Task goal: Which lines in the records below contain the word "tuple"? Copy each of them.

-- Material for this exercise follows --

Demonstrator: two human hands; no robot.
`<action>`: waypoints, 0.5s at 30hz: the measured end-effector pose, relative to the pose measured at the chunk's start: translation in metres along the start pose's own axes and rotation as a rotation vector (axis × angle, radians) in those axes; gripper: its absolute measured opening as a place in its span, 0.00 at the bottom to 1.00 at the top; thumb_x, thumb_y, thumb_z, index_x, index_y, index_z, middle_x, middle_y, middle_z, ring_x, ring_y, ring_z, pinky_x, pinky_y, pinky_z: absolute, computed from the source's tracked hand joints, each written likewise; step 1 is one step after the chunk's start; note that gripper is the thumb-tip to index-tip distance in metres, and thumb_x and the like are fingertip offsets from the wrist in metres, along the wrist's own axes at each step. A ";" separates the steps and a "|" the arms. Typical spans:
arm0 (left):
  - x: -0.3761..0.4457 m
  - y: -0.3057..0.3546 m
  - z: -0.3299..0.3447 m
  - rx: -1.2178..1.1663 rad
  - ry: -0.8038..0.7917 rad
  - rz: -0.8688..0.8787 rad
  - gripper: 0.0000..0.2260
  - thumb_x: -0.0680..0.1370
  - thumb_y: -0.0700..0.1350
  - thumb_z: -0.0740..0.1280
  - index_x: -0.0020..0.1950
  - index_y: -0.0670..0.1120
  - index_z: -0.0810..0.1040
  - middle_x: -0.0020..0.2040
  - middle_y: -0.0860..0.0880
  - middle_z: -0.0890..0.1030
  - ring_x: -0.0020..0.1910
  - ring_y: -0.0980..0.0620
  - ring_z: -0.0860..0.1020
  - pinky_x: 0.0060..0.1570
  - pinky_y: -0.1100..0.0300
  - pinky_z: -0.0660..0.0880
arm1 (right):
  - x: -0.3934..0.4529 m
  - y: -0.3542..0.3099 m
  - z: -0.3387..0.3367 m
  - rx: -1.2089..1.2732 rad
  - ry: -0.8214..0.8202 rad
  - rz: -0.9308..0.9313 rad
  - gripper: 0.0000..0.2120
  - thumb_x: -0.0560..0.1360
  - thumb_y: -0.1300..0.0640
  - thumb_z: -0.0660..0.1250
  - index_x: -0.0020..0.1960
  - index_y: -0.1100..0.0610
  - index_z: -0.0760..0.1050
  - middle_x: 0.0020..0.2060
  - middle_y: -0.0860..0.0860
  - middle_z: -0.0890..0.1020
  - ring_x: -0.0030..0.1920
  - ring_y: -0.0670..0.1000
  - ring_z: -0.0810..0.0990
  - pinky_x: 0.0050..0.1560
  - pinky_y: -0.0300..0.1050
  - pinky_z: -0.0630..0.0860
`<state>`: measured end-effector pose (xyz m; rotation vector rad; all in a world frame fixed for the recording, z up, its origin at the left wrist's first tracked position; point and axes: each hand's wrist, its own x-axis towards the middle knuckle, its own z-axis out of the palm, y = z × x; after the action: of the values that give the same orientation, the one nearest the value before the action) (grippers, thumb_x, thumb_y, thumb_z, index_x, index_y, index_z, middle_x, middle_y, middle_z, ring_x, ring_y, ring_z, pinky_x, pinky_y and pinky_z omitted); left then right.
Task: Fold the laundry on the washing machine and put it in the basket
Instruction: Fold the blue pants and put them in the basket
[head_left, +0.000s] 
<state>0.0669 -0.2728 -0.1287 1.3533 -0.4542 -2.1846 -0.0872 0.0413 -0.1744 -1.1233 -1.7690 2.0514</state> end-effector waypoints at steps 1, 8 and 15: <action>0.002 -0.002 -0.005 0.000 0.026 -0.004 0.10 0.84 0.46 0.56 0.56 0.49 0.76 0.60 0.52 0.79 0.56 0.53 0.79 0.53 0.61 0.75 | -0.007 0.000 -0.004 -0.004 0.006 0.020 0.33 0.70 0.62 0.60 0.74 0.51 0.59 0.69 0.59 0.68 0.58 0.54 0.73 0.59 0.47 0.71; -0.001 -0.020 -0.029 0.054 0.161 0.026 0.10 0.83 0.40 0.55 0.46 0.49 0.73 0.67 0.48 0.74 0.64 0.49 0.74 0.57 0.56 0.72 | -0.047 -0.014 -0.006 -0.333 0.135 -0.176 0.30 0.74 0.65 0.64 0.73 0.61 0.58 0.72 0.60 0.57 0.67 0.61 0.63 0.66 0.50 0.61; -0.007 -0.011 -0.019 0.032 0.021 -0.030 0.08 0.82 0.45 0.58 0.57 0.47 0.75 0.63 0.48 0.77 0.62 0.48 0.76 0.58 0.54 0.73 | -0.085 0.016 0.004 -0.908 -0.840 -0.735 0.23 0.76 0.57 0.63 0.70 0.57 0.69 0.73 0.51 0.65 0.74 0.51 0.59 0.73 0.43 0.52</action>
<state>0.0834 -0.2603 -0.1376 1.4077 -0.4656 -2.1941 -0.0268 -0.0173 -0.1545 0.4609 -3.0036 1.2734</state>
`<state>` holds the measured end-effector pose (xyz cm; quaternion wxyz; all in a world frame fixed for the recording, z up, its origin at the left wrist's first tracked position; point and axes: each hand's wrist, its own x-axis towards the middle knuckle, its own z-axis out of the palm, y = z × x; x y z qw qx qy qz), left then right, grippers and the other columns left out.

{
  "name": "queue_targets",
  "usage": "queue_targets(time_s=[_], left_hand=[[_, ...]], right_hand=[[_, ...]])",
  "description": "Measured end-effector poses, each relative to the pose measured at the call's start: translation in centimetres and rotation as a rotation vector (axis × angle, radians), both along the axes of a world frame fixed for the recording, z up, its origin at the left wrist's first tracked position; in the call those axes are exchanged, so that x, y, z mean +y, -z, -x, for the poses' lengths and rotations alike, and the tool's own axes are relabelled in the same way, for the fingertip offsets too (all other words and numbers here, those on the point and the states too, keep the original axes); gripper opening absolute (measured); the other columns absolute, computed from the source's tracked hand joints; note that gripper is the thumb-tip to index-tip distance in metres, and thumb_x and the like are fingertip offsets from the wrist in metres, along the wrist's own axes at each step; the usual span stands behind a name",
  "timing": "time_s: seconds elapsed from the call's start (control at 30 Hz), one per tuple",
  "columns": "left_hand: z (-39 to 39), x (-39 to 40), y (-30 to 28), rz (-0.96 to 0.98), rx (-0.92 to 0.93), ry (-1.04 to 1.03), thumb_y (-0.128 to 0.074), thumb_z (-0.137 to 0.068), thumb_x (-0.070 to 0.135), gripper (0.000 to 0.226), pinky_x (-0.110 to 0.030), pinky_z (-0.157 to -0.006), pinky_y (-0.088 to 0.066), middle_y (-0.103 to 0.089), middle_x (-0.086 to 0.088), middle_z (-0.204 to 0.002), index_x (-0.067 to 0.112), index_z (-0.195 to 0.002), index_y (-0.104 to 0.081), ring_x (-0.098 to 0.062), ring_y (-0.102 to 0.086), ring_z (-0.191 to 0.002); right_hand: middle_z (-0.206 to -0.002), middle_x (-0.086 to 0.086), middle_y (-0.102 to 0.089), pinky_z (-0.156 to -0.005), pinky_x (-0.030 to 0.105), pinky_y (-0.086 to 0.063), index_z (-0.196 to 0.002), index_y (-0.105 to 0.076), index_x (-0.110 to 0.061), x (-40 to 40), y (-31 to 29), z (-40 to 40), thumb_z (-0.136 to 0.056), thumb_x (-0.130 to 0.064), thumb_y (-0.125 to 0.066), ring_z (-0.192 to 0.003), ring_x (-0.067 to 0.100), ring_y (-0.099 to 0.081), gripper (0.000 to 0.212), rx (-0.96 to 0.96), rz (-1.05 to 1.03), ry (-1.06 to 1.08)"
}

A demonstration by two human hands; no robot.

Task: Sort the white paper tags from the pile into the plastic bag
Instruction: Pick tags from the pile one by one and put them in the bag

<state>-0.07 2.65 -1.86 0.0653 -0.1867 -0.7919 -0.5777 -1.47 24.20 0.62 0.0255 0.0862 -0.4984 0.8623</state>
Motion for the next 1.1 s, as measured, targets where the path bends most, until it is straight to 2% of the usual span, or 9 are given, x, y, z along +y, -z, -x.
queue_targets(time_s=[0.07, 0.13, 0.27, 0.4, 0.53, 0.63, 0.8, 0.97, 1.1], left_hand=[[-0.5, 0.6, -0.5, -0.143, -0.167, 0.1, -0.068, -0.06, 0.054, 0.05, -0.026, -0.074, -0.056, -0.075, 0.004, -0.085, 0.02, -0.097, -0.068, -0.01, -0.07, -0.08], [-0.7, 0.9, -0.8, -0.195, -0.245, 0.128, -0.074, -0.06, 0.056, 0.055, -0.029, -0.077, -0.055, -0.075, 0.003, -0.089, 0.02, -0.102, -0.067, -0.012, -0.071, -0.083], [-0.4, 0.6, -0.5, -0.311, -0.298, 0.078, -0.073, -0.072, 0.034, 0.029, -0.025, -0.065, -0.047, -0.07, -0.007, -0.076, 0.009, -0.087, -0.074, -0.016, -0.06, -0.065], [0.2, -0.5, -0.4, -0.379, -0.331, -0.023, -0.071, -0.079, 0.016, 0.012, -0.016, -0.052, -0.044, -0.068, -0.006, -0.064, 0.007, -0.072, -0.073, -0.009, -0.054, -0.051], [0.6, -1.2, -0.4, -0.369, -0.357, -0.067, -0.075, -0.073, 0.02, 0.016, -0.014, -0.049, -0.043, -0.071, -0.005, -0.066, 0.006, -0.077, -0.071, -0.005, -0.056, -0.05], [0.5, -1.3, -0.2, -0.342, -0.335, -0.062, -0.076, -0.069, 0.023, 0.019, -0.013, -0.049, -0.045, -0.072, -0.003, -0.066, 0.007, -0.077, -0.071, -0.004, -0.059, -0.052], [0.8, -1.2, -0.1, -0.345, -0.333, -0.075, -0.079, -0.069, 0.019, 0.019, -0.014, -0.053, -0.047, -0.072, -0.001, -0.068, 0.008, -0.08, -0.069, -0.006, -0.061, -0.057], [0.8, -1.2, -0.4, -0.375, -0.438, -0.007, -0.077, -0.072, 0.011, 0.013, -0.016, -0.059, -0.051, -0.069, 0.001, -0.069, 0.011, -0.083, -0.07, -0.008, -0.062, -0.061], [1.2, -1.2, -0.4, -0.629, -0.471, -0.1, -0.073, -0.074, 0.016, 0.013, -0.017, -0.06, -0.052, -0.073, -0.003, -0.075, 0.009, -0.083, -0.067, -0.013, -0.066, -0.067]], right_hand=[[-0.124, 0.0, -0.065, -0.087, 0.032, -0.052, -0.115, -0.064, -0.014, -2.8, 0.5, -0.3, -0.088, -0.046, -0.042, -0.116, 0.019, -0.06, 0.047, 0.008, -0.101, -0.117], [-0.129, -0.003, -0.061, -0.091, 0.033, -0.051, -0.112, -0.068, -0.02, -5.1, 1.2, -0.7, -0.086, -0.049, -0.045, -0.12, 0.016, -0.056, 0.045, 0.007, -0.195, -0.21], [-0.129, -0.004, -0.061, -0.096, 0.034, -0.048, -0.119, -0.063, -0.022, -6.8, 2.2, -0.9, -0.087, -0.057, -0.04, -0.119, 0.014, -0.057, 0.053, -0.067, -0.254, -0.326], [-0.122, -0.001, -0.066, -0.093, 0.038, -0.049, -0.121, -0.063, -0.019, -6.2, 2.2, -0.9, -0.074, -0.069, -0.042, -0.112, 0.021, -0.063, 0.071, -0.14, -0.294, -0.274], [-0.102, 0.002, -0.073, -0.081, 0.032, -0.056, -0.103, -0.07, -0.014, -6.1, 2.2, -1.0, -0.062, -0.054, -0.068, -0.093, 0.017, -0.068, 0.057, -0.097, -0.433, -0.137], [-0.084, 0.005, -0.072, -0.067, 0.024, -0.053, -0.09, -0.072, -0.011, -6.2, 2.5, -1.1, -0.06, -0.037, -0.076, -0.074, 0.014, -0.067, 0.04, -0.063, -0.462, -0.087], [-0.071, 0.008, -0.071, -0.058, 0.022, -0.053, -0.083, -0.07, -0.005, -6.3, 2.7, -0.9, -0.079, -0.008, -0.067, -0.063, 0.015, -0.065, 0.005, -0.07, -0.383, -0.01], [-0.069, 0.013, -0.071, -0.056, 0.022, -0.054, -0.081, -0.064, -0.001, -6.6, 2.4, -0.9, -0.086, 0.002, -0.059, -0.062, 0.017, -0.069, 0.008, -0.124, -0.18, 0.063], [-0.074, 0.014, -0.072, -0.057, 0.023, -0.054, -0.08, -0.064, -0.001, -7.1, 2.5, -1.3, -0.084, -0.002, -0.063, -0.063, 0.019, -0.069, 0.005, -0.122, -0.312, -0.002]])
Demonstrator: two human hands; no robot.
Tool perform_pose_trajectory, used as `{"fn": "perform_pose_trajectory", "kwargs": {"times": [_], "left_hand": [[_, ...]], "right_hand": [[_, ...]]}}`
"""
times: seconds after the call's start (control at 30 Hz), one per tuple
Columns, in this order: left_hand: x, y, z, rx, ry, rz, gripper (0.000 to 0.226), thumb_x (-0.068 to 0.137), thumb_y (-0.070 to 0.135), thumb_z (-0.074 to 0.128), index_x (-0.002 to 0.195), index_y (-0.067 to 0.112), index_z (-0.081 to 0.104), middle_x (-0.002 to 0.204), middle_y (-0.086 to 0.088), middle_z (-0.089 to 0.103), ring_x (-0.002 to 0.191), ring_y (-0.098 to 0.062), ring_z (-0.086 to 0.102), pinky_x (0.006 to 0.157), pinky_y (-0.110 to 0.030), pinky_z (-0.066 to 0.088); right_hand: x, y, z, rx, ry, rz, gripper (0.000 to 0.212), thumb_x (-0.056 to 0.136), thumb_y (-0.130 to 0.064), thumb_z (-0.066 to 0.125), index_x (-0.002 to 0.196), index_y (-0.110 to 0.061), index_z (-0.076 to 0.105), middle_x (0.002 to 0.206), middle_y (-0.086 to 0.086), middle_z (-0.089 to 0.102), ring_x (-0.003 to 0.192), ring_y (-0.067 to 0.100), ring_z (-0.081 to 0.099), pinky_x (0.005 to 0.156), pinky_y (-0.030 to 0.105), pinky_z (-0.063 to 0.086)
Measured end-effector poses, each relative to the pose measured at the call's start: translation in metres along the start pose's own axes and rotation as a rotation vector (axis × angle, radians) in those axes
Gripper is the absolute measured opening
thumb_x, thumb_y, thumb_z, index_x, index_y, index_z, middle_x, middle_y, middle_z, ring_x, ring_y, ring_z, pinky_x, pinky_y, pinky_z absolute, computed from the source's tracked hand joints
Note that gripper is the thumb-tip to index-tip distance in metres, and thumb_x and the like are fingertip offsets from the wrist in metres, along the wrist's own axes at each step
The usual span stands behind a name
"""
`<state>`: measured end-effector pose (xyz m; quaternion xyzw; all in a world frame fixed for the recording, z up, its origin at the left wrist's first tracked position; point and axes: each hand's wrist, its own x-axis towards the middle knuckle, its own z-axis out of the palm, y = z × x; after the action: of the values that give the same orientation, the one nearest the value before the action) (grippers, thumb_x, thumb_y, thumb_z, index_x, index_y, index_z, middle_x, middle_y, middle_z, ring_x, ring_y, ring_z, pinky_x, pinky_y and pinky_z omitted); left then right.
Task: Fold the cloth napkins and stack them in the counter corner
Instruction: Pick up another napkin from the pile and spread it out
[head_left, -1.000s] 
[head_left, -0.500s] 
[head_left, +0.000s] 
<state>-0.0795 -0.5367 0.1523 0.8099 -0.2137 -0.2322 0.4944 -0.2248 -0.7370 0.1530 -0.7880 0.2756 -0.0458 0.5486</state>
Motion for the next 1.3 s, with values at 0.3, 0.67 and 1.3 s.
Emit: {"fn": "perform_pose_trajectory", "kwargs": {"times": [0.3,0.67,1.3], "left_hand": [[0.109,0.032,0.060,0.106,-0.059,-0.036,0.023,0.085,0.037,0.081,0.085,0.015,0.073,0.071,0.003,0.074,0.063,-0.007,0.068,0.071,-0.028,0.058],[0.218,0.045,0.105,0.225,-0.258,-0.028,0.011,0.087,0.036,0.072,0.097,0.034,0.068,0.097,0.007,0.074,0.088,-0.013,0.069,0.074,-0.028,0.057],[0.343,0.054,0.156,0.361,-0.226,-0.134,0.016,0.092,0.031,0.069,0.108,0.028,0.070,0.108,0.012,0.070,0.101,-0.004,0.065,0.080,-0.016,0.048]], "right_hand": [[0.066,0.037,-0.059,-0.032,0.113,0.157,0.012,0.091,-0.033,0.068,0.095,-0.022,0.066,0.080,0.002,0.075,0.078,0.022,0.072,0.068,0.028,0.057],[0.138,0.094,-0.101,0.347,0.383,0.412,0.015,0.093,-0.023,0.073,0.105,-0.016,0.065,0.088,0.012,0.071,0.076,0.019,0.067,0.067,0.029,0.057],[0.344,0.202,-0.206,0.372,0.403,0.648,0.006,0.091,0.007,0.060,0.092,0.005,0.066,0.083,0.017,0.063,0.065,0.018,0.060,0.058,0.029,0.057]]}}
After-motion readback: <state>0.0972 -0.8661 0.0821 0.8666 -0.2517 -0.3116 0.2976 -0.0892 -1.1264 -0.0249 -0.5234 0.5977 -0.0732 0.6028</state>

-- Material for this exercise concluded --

Exercise solution:
  "timing": "time_s: seconds elapsed from the call's start (control at 30 Hz), one per tuple",
times: seconds after the call's start (control at 30 Hz), one per tuple

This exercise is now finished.